Credit history is one of the most misunderstood parts of the renting process. Many tenants assume that a single missed payment, an old default, or a low credit score will close every door. In reality, the picture is more nuanced — and more navigable.
What a rental credit check actually looks for
Unlike a mortgage application, rental credit checks are not a deep financial audit. Most referencing companies run what's called a 'soft' or 'summary' credit search — they're looking for red flags, not a perfect file.
The main things a rental credit check flags are:
- County Court Judgements (CCJs) — especially recent ones under six years old
- Individual Voluntary Arrangements (IVAs) or bankruptcy, either current or discharged
- Rent arrears registered with credit agencies (less common than debt arrears, but it happens)
- Multiple missed payments in the last 12–24 months, particularly on utilities or credit accounts
- A 'thin' file — very little credit history, which reads as unknown risk rather than bad risk
What rental referencing does NOT typically check in the way people assume: your credit score as a single number. The score you see on Experian or Clearscore is a consumer-facing estimate. Referencing companies look at the underlying data, not the headline figure.
The things that matter less than renters think
- Old defaults (over 4–5 years old) — these are visible but carry much less weight than recent ones
- Low credit utilisation flags — being near your credit limit is a minor signal, not a disqualifier
- Absence of credit cards or loans — thin files are assessed differently to bad files
- One or two missed payments in an otherwise clean history — context matters
- Your credit score as a number — referencing companies build their own assessment from raw data
The six-year reset
Most adverse credit information disappears from your file after six years. A CCJ from 2019 drops off in 2025. A default from 2020 drops off in 2026. If you're close to a major item falling off your file, that's worth knowing — and worth mentioning to an understanding landlord or agent.

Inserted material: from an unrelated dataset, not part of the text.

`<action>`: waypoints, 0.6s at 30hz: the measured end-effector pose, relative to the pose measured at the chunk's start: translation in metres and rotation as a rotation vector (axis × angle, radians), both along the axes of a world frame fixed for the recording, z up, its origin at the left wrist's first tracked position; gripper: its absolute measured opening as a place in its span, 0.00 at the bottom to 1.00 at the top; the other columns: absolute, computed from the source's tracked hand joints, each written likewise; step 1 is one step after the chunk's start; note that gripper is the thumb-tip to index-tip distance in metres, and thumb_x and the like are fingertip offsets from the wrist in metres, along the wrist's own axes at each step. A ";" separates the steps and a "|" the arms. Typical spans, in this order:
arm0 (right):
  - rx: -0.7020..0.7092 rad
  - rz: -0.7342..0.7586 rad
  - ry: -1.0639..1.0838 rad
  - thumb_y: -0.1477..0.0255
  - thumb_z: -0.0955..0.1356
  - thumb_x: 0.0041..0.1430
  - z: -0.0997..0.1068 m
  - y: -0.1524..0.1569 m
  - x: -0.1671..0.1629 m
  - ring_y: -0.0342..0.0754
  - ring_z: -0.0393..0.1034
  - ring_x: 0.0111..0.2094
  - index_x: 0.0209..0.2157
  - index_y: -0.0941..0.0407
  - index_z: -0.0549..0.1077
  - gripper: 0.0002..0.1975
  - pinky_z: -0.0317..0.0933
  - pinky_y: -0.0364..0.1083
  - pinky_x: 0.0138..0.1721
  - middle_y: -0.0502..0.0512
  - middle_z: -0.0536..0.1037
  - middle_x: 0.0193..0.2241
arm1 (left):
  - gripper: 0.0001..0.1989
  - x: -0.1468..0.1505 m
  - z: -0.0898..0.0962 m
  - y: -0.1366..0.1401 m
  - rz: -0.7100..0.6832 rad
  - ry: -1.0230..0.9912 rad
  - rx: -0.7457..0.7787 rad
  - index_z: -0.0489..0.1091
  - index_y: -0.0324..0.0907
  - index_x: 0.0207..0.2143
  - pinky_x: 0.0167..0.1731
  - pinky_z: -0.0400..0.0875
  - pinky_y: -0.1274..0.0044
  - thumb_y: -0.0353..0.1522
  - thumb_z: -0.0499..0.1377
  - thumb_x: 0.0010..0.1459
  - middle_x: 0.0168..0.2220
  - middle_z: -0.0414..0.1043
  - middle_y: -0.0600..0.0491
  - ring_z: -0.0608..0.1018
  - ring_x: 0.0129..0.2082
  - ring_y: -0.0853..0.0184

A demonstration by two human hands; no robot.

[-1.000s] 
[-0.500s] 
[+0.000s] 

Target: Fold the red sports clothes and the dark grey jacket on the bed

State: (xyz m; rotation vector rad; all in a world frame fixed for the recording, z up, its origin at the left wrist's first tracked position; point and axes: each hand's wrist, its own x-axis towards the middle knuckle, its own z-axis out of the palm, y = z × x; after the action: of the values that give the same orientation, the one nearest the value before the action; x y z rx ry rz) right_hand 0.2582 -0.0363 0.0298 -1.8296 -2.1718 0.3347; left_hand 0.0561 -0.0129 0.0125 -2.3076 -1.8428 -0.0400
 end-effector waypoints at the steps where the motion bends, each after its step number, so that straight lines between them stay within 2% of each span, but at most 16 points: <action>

What landlords can do when credit is an issue
Not every landlord applies the same referencing standard. Self-managing landlords — those who don't use a letting agent — often have more flexibility. They can review your full situation, ask questions, and make a judgement call that a rigid referencing algorithm can't.
Even through agents, there are landlords who'll consider an application with adverse credit if the rest of the picture is strong: stable income, good rental history, and a willingness to provide a guarantor or additional deposit.
How to give yourself the best chance
- Get your credit file before you apply — use Experian, Equifax, or TransUnion (all free now via their statutory reports). Know what's on it before an agent runs a check.
- Dispute errors immediately — wrong addresses, linked accounts that aren't yours, or payments marked missed when they weren't can all be corrected before referencing
- Write a brief explanatory note about any adverse items — a landlord who understands the context of a missed payment from a period of job loss is in a much better position to say yes
- Offer the strongest permitted upfront structure — normally the capped tenancy deposit plus one month's rent in advance — and consider a guarantor if the landlord needs additional reassurance
- Provide a guarantor if you have one — this is often the cleanest solution when credit is the only concern
- Be honest with agents upfront — wasted applications damage your credit file further (hard searches) and waste your time
The reality of the market
Competition has cooled from the most intense post-pandemic peaks, but many high-demand areas are still selective. The same market also means landlords in slower areas, or with properties that have sat vacant, are far more motivated to find a solution.
The goal isn't to find a landlord who ignores your credit history. It's to find one who looks at the whole picture and has the flexibility to proceed where your income, history, and proposal make sense.